Assigned task: Starting at the first line of the data below, retype every line up to and including the one containing "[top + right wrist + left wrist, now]".

Start of Data section

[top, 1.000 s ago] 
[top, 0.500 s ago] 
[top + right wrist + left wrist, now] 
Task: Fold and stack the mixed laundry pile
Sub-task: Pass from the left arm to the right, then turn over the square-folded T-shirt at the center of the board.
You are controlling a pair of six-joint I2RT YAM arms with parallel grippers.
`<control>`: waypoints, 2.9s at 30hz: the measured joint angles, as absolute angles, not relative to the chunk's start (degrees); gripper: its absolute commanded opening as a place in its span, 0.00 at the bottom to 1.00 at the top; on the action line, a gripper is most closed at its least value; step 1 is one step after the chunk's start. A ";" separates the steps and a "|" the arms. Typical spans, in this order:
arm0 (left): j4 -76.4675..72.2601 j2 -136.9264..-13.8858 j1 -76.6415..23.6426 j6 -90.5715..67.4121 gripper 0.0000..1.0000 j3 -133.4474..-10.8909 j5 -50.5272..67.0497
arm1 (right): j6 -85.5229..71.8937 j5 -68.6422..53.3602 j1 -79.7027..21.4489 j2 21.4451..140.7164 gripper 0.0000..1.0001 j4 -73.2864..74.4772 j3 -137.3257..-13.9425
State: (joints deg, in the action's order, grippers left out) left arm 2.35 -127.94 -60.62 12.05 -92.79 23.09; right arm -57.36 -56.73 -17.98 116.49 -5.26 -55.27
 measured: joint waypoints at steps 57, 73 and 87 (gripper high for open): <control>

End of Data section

Solution for this problem:
[top, 1.000 s ago] 
[top, 0.500 s ago] 
[top + right wrist + left wrist, now] 

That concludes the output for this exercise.